From: Gleb Natapov <gleb@kernel.org>
To: Andres Lagar-Cavilla <andreslc@google.com>
Cc: Radim Krcmar <rkrcmar@redhat.com>,
Paolo Bonzini <pbonzini@redhat.com>,
Rik van Riel <riel@redhat.com>,
Peter Zijlstra <peterz@infradead.org>,
Mel Gorman <mgorman@suse.de>,
Andy Lutomirski <luto@amacapital.net>,
Andrew Morton <akpm@linux-foundation.org>,
Andrea Arcangeli <aarcange@redhat.com>,
Sasha Levin <sasha.levin@oracle.com>,
Jianyu Zhan <nasa4836@gmail.com>,
Paul Cassella <cassella@cray.com>,
Hugh Dickins <hughd@google.com>,
Peter Feiner <pfeiner@google.com>,
kvm@vger.kernel.org, linux-kernel@vger.kernel.org,
linux-mm@kvack.org
Subject: Re: [PATCH v2] kvm: Faults which trigger IO release the mmap_sem
Date: Thu, 18 Sep 2014 09:15:33 +0300 [thread overview]
Message-ID: <20140918061533.GD30733@minantech.com> (raw)

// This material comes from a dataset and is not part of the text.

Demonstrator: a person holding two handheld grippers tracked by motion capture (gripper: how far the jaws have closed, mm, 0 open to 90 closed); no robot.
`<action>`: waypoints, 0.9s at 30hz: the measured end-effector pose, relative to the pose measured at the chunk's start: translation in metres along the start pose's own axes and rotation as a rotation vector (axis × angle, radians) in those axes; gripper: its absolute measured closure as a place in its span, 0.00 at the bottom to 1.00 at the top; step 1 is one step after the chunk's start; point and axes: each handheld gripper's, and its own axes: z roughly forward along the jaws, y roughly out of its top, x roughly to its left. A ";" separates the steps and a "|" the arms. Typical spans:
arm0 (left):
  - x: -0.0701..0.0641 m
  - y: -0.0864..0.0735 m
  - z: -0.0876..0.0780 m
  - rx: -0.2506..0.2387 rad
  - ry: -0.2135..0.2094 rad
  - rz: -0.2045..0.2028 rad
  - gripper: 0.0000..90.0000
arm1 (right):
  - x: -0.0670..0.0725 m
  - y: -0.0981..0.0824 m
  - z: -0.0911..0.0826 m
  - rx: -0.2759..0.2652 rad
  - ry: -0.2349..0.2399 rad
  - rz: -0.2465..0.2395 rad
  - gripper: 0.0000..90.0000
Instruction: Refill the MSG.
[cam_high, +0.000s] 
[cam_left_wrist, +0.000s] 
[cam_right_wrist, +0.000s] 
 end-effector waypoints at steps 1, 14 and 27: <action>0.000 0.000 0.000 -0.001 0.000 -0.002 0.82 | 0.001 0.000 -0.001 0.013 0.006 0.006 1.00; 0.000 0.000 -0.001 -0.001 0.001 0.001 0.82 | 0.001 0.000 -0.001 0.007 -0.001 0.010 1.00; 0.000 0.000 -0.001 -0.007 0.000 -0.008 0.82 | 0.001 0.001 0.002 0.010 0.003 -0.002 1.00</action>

In-Reply-To: <1410976308-7683-1-git-send-email-andreslc@google.com>
On Wed, Sep 17, 2014 at 10:51:48AM -0700, Andres Lagar-Cavilla wrote:
> When KVM handles a tdp fault it uses FOLL_NOWAIT. If the guest memory
> has been swapped out or is behind a filemap, this will trigger async
> readahead and return immediately. The rationale is that KVM will kick
> back the guest with an "async page fault" and allow for some other
> guest process to take over.
>
> If async PFs are enabled the fault is retried asap from an async
> workqueue. If not, it's retried immediately in the same code path. In
> either case the retry will not relinquish the mmap semaphore and will
> block on the IO. This is a bad thing, as other mmap semaphore users
> now stall as a function of swap or filemap latency.
>
> This patch ensures both the regular and async PF path re-enter the
> fault allowing for the mmap semaphore to be relinquished in the case
> of IO wait.
>
Reviewed-by: Gleb Natapov <gleb@kernel.org>
> Reviewed-by: Radim Krčmář <rkrcmar@redhat.com>
> Signed-off-by: Andres Lagar-Cavilla <andreslc@google.com>
>
> ---
> v1 -> v2
>
> * WARN_ON_ONCE -> VM_WARN_ON_ONCE
> * pagep == NULL skips the final retry
> * kvm_gup_retry -> kvm_gup_io
> * Comment updates throughout
> ---
> include/linux/kvm_host.h | 11 +++++++++++
> include/linux/mm.h | 1 +
> mm/gup.c | 4 ++++
> virt/kvm/async_pf.c | 4 +---
> virt/kvm/kvm_main.c | 49 +++++++++++++++++++++++++++++++++++++++++++++---
> 5 files changed, 63 insertions(+), 6 deletions(-)
>
> diff --git a/include/linux/kvm_host.h b/include/linux/kvm_host.h
> index 3addcbc..4c1991b 100644
> --- a/include/linux/kvm_host.h
> +++ b/include/linux/kvm_host.h
> @@ -198,6 +198,17 @@ int kvm_setup_async_pf(struct kvm_vcpu *vcpu, gva_t gva, unsigned long hva,
> int kvm_async_pf_wakeup_all(struct kvm_vcpu *vcpu);
> #endif
>
> +/*
> + * Carry out a gup that requires IO. Allow the mm to relinquish the mmap
> + * semaphore if the filemap/swap has to wait on a page lock. pagep == NULL
> + * controls whether we retry the gup one more time to completion in that case.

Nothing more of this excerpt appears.